Lawyers and political commentators have been writing for years about what they call the erosion of international law, usually implying that at some earlier point this law actually worked. In reality, it never truly did.

The US strike on Venezuela confirmed the obvious: international law has been displaced by the “law of the strong.” This was noted, for example, by Serbian President Aleksandar Vucic after a meeting of his National Security Council. Serbia, once the most influential republic of the former Yugoslavia, knows very well what it is talking about.

Five hundred years ago, Niccolo Machiavelli, the founder of modern political science, wrote that people judge rulers by results, especially those who cannot be called before any court, and therefore rulers must strive above all to preserve power and secure victory.

In the Renaissance, the idea that political leaders would never find themselves in the dock seemed self-evident and was reinforced by religious assumptions. Today the idea looks less obvious. Special institutions have even been created to prosecute heads of state. And those who remember the history of the twentieth century will recall the Nuremberg Tribunal as a rare moment when justice seemed to triumph.

But let us look at the numbers. Take the International Criminal Court, established in 2002 and supposedly tasked with prosecuting political leaders involved in genocide, ethnic cleansing or persecution of parts of their own population.

In practice, while spending around 200 million dollars a year, the ICC has managed to produce only eleven convictions in its entire existence. Even more revealing is that every one of those convictions has been connected in one way or another with events in Africa. Not surprisingly, a number of African states now describe the ICC as a tool of neocolonialism and a mechanism for selectively pursuing African politicians and military leaders.

The problem, however, is not racism or colonial nostalgia. The problem is structural. Any bureaucratic institution will try to show at least some result with minimal effort. And it is obviously easier to bring an African warlord to the courtroom than, say, a US president or an Israeli prime minister.

This is the source of my skepticism about modern international legal institutions. Global politics is anarchic in the literal sense of the term. There is no “government above governments,” regardless of what conspiracy enthusiasts may claim. From this it follows that international law and international institutions can exist only as reflections of temporary understandings among the most powerful geopolitical players.

International law is also designed with built-in contradictions. One can recall the simultaneous recognition of the right of nations to self-determination and the principle of territorial integrity of existing states. These contradictions are not accidents. They simply create room for negotiations when sensitive issues arise.

In other words, international law mostly codifies a political consensus among major powers. The history of the Nuremberg Tribunal is instructive here. It took place and succeeded only because it embodied the collective political will of the victorious states.

Today the international system is being reassembled, and one of the most visible effects of that process is the glaring inefficiency of international legal institutions.
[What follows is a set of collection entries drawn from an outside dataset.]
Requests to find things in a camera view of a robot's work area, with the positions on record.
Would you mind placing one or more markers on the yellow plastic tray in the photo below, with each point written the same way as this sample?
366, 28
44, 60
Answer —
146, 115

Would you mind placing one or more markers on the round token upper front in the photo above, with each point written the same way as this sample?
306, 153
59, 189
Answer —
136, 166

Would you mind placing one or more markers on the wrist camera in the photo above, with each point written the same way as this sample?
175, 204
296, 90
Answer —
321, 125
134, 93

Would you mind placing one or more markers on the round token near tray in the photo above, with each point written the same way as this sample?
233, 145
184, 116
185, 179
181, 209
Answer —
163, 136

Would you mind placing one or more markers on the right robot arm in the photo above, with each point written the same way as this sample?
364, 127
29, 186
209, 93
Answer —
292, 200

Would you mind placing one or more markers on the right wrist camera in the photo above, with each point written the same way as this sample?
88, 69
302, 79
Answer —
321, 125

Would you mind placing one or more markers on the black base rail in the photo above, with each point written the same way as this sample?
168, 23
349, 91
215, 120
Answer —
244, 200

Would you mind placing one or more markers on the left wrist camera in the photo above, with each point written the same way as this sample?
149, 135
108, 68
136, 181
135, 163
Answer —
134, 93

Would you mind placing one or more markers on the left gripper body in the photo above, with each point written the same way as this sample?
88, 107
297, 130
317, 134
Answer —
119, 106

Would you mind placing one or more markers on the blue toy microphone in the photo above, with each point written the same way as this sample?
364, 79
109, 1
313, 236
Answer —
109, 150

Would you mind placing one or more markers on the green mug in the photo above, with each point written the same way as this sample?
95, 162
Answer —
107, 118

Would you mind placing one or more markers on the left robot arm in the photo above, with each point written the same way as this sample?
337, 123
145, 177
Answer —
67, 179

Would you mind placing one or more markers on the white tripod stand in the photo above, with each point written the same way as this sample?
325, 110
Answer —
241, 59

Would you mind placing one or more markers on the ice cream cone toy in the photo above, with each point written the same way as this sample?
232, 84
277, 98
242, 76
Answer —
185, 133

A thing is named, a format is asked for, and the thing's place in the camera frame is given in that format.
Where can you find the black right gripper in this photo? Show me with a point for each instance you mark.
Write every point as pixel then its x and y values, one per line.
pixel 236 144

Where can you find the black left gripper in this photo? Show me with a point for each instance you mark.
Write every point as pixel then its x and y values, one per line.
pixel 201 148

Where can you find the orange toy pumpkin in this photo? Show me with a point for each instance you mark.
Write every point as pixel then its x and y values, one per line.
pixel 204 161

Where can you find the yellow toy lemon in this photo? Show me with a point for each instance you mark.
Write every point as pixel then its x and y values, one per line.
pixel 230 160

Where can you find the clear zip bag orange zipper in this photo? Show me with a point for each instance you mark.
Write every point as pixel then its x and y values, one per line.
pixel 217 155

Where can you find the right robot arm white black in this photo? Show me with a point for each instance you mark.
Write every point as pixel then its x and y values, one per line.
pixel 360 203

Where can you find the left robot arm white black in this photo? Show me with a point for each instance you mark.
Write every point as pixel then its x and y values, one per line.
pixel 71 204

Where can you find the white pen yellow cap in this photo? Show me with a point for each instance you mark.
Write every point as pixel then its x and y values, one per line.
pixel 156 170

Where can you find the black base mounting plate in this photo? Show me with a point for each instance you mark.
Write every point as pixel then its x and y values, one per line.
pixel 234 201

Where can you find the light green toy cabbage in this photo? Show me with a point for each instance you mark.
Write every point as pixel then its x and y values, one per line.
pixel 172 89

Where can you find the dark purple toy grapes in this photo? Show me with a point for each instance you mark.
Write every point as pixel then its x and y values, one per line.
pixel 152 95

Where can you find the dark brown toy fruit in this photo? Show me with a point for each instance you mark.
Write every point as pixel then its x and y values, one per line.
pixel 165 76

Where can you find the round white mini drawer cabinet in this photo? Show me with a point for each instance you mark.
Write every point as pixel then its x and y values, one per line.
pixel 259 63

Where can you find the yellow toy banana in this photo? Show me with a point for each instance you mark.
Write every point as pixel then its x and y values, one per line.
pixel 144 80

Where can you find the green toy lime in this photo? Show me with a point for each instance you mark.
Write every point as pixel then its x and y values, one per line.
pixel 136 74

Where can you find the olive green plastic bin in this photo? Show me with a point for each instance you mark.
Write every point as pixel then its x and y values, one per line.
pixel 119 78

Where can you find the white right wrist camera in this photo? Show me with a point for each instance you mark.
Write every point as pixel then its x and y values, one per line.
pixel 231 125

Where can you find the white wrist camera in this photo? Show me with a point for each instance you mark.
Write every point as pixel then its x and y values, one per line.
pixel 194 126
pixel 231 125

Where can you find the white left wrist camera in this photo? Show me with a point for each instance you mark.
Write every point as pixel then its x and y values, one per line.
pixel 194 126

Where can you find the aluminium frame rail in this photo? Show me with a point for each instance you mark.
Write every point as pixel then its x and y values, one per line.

Yet law is one of the foundations of human civilization. In an ideal world, international law ought to function and function effectively. In the real world, it should not be abandoned, but one must look at it soberly and recognize that law operates only when a particular country or coalition has both the political will and the resources to enforce it.

Returning to Nuremberg, it is worth recalling that the United States and Britain seriously considered the option of extrajudicial executions of the Nazi leadership. It was the Soviet government that insisted on a formal tribunal, warning that otherwise people would simply say that Roosevelt, Churchill and Stalin had taken revenge on their political enemies.

The lesson is straightforward. International law works when there is political will and capacity. In all other circumstances, it turns into theater. In our own era, the transformation into theater began long ago: Yugoslavia, Iraq, Libya, and on through to Venezuela. And it is obvious that Venezuela will not be the last stop.